WHAT IS EXPECTED: Using the data below, return the stretch from the line that contains "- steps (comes" through the line that contains "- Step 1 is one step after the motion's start", both included, exactly as it stands and nothing beyond it.

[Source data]
◇ ◇ ◇ ◇

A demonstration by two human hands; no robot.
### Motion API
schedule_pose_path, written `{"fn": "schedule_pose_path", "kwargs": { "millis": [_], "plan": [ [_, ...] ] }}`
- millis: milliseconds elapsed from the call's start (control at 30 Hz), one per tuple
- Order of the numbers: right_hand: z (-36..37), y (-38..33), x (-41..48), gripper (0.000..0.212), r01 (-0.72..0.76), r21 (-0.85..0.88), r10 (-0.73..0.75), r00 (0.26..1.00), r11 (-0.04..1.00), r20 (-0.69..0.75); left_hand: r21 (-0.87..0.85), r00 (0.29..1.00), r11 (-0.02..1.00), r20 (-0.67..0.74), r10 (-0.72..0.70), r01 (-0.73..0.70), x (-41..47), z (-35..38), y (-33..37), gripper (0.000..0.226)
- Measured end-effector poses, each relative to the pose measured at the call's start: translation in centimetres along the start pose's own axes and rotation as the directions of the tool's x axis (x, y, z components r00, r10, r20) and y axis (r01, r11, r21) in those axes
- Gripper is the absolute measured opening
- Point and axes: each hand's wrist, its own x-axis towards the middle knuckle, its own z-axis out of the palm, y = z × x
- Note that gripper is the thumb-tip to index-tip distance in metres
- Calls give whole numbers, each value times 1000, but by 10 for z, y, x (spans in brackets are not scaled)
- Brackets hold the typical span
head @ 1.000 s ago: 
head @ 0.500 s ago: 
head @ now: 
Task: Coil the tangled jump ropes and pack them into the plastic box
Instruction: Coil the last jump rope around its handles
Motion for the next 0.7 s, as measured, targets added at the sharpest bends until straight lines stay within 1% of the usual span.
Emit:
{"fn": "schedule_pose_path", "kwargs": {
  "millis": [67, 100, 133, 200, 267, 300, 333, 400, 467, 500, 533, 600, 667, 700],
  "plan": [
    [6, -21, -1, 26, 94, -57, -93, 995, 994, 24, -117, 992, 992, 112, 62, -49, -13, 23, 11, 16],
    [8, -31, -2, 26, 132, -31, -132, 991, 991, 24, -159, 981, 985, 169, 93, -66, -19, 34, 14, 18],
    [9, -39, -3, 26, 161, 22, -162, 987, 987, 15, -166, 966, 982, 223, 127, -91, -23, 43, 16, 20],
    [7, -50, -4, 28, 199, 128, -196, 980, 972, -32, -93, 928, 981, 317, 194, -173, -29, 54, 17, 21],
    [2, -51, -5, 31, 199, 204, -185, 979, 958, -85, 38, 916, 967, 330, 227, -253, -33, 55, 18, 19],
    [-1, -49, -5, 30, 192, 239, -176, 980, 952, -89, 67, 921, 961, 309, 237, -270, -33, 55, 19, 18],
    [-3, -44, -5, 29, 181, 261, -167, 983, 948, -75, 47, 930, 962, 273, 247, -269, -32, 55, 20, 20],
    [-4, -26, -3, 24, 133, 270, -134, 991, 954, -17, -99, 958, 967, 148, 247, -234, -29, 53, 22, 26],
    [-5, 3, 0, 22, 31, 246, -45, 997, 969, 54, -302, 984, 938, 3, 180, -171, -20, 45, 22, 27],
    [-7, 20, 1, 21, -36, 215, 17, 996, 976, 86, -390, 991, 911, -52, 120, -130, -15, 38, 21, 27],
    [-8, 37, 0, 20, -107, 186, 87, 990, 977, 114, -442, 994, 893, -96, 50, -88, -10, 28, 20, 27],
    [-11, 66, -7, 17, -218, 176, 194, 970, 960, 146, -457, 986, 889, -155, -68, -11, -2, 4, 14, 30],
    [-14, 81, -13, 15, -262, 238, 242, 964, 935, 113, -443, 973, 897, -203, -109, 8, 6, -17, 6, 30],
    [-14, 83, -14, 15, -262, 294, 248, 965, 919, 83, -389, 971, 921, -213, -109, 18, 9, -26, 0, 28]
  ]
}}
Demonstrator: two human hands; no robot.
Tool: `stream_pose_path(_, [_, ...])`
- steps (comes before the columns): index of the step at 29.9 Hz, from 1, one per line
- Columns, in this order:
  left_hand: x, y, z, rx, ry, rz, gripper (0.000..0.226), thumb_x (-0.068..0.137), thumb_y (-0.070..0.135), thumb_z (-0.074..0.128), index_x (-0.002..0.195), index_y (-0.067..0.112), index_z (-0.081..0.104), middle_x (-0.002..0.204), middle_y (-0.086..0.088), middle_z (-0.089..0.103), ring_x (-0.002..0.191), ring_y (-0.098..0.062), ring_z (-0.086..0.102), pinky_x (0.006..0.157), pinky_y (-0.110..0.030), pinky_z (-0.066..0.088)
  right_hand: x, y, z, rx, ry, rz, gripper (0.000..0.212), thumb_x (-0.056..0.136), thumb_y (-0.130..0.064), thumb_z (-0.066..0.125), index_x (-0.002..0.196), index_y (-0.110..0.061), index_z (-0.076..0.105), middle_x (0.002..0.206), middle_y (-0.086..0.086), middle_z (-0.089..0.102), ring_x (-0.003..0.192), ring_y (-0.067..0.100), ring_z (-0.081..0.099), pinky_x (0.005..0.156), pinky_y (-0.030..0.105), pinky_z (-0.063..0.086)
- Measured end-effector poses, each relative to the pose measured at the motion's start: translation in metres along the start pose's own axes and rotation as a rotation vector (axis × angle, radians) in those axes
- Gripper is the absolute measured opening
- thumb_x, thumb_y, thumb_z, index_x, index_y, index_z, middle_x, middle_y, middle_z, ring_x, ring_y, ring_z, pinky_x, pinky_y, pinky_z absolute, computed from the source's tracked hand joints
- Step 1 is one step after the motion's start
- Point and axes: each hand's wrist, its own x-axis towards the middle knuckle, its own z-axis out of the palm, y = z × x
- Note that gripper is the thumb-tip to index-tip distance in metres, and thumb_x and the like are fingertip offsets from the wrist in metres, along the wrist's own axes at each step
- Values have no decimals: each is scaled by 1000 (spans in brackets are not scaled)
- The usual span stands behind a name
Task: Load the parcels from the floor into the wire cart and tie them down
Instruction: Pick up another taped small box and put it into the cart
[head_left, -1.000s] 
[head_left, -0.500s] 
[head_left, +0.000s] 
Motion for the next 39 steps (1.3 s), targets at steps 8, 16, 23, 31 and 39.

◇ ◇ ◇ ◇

COMPLETED TASK:
- steps (comes before the columns): index of the step at 29.9 Hz, from 1, one per line
- Columns, in this order:
  left_hand: x, y, z, rx, ry, rz, gripper (0.000..0.226), thumb_x (-0.068..0.137), thumb_y (-0.070..0.135), thumb_z (-0.074..0.128), index_x (-0.002..0.195), index_y (-0.067..0.112), index_z (-0.081..0.104), middle_x (-0.002..0.204), middle_y (-0.086..0.088), middle_z (-0.089..0.103), ring_x (-0.002..0.191), ring_y (-0.098..0.062), ring_z (-0.086..0.102), pinky_x (0.006..0.157), pinky_y (-0.110..0.030), pinky_z (-0.066..0.088)
  right_hand: x, y, z, rx, ry, rz, gripper (0.000..0.212), thumb_x (-0.056..0.136), thumb_y (-0.130..0.064), thumb_z (-0.066..0.125), index_x (-0.002..0.196), index_y (-0.110..0.061), index_z (-0.076..0.105), middle_x (0.002..0.206), middle_y (-0.086..0.086), middle_z (-0.089..0.102), ring_x (-0.003..0.192), ring_y (-0.067..0.100), ring_z (-0.081..0.099), pinky_x (0.005..0.156), pinky_y (-0.030..0.105), pinky_z (-0.063..0.086)
- Measured end-effector poses, each relative to the pose measured at the motion's start: translation in metres along the start pose's own axes and rotation as a rotation vector (axis × angle, radians) in those axes
- Gripper is the absolute measured opening
- thumb_x, thumb_y, thumb_z, index_x, index_y, index_z, middle_x, middle_y, middle_z, ring_x, ring_y, ring_z, pinky_x, pinky_y, pinky_z absolute, computed from the source's tracked hand joints
- Step 1 is one step after the motion's start

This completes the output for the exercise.